Kouja
Kouja

Reputation: 183

Optimise DISTINCT . in mysql from a large Mysql table

I have a problem with a query, It make more than 1 minutes and I think the problem come from my distinct

My index: table1 (project_name) table2 (importer_id,sipplier_id) table3 (name)

My table 2 have more than 2 millions rows

Here my query

SELECT DISTINCT table1.id         AS project_id,
                table1.name       AS project_name,
                table3.id         AS supplier_id,
                table4.report_id as report_id,
                table3.name       AS supplier_name
FROM  table1
         LEFT JOIN  table2 ON table2.project_id = table1.id
         LEFT JOIN  table3 ON table3.id = table2.supplier_id
         LEFT JOIN  table4 ON table4.project_id = table1.id
WHERE table1.id IN
      ('2067', '2068', '2069', '2070', '2072', '2073', '2074', '2083', '2084', '2085', '2086', '2087', '2088', '2089',
       '2090', '2091', '2092', '2093', '2094', '2095', '2096', '2097', '2098', '2100', '2101', '2102', '2103', '2104',
       '2105', '2106', '2107', '2108', '2109', '2110', '2111', '2112', '2113', '2114', '2115', '2116', '2117', '2118',
       '2119', '2120', '2121', '2122', '2123', '2124', '2125', '2126', '2127')
  AND (table2.importer_id IN ('215') OR table2.supplier_id IN ('215'))

Explain

Create table statement for all tables (table 1 table 2 table 3 table 4)

CREATE TABLE `table1` (
                                  `id` int(11) unsigned NOT NULL AUTO_INCREMENT,
                                  `name` varchar(255) COLLATE utf8mb4_unicode_ci NOT NULL,
                                  `client_id` int(11) unsigned NOT NULL,

                                  PRIMARY KEY (`id`),
                                  KEY `FK_wsxix_projects` (`client_id`)
) ENGINE=InnoDB AUTO_INCREMENT=2085 DEFAULT CHARSET=utf8mb4 COLLATE=utf8mb4_unicode_ci;



CREATE TABLE `table2` (
                          `id` int(10) unsigned NOT NULL AUTO_INCREMENT,

                          `buyer_id` int(11) unsigned DEFAULT NULL,
                          `client_id` int(11) unsigned DEFAULT NULL,
                          `merchandiser_user_id` int(11) unsigned DEFAULT NULL,
                          `factory_id` int(11) unsigned DEFAULT NULL,
                          `dc_id` int(11) unsigned DEFAULT NULL,
                          `parent_id` int(10) unsigned DEFAULT NULL,
                          `supplier_id` int(11) unsigned NOT NULL,
                          `importer_id` int(11) unsigned NOT NULL,
                          `project_id` int(11) unsigned NOT NULL,
                          `tier_two_id` int(11) unsigned DEFAULT NULL,
                          `store_id` int(11) unsigned DEFAULT NULL,
                          PRIMARY KEY (`id`),
                          KEY `buyer_id` (`buyer_id`),
                          KEY `client_id` (`client_id`),
                          KEY `merchandiser_user_id` (`merchandiser_user_id`),
                          KEY `FK_po_factory_companies_id` (`factory_id`),
                          KEY `FK_po_dc_companies_id` (`dc_id`),
                          KEY `index_po_parentid` (`parent_id`),
                          KEY `index_purchaseorders_cie` (`supplier_id`),
                          KEY `index_poimporter_cie` (`importer_id`),
                          KEY `index_purchaseorders_project` (`project_id`),
                          KEY `facory_importer_id` (`factory_id`,`importer_id`),
                          KEY `posu` (`project_id`,`supplier_id`),
                          KEY `store_id` (`store_id`),
                          KEY `tier_two_id` (`tier_two_id`)
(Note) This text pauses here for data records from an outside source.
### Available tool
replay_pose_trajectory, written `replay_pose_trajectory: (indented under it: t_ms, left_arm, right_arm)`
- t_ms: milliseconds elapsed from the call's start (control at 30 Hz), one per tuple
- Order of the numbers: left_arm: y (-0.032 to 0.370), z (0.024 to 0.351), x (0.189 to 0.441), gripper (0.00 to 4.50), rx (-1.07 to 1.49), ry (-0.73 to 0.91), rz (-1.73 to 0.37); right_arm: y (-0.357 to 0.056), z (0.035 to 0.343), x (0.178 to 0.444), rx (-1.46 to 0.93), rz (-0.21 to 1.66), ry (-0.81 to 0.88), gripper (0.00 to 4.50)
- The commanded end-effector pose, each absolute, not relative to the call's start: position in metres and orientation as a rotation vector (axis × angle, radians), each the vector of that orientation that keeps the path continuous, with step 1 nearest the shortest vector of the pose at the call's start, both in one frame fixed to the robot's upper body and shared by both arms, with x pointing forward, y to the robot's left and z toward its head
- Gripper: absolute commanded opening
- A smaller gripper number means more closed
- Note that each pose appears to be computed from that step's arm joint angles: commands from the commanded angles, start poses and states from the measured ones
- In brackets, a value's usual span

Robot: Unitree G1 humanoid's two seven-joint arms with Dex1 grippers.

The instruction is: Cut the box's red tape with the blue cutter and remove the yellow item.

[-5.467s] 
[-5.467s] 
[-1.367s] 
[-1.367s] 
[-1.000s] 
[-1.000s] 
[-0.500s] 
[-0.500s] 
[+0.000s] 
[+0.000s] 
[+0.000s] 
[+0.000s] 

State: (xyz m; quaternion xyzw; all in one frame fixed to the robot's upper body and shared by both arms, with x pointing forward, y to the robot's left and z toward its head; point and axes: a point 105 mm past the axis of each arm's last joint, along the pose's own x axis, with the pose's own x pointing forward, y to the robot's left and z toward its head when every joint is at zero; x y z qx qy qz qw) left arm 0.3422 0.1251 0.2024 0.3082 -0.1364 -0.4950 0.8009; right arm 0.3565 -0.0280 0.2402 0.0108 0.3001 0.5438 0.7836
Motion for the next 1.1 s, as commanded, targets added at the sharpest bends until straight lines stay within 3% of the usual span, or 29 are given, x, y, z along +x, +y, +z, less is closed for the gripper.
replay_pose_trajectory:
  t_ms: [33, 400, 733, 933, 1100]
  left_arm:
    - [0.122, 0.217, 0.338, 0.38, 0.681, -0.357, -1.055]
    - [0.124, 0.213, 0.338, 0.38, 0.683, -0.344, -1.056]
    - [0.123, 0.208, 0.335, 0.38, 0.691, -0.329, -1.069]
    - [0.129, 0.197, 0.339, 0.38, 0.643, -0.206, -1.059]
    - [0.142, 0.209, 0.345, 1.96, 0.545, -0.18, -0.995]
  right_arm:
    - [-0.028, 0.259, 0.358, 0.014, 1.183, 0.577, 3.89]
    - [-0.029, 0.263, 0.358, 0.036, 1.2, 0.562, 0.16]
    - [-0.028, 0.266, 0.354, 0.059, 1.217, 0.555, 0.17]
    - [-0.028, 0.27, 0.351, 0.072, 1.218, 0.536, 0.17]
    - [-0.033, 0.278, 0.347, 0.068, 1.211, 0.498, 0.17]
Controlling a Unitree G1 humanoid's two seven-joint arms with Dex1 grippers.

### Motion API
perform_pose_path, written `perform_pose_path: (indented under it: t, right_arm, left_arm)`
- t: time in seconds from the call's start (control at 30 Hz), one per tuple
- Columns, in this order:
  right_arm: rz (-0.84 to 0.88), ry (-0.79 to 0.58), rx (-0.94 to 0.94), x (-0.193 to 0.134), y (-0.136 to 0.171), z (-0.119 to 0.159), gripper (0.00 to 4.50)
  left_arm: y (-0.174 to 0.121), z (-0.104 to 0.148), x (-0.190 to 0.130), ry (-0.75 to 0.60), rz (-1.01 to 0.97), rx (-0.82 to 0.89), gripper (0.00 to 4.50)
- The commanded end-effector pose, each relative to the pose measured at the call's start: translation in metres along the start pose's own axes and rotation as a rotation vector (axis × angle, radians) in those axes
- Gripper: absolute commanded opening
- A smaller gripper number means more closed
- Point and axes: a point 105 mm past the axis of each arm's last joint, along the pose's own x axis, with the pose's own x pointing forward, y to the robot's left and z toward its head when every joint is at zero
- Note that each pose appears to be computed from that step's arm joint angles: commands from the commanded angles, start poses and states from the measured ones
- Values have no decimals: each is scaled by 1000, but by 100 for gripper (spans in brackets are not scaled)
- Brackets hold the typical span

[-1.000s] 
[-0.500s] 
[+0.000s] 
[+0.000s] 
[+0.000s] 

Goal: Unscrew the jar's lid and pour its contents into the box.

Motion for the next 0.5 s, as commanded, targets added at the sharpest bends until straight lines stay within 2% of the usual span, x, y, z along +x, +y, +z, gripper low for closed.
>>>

) ENGINE=InnoDB AUTO_INCREMENT=34959 DEFAULT CHARSET=utf8mb4 COLLATE=utf8mb4_unicode_ci;






CREATE TABLE `table3` (
                                   `id` int(11) unsigned NOT NULL AUTO_INCREMENT,
                                   `parent_company_id` int(11) DEFAULT NULL,
                                   `name` varchar(255) COLLATE utf8mb4_unicode_ci DEFAULT NULL,
                                   `type_id` int(11) unsigned DEFAULT NULL,
                                   `description` varchar(255) COLLATE utf8mb4_unicode_ci DEFAULT NULL,

                                   `use_majora_majorb` tinyint(1) NOT NULL DEFAULT '0',
                                   `aql_presets_id` int(11) unsigned DEFAULT NULL,
                                   `fabx_presets_id` int(11) unsigned DEFAULT NULL,
                                   `group_id` int(11) unsigned DEFAULT NULL,
                                   `contact_number` varchar(55) COLLATE utf8mb4_unicode_ci DEFAULT NULL,
                                   `unit_number` varchar(55) COLLATE utf8mb4_unicode_ci DEFAULT NULL,
                                   `use_factory_location` tinyint(1) unsigned DEFAULT NULL,
                                   `restrict_users_access_to_sub_companies` tinyint(1) unsigned DEFAULT '0' COMMENT 'Using for share function so far',
                                   PRIMARY KEY (`id`),
                                   KEY `index_wsxix_companies_aql_presets_id` (`aql_presets_id`),
                                   KEY `index_company_type` (`type_id`),
                                   KEY `index_companies_group_id` (`group_id`),
                                   KEY `fk_wsxix_companies_fabx_presets_idx` (`fabx_presets_id`)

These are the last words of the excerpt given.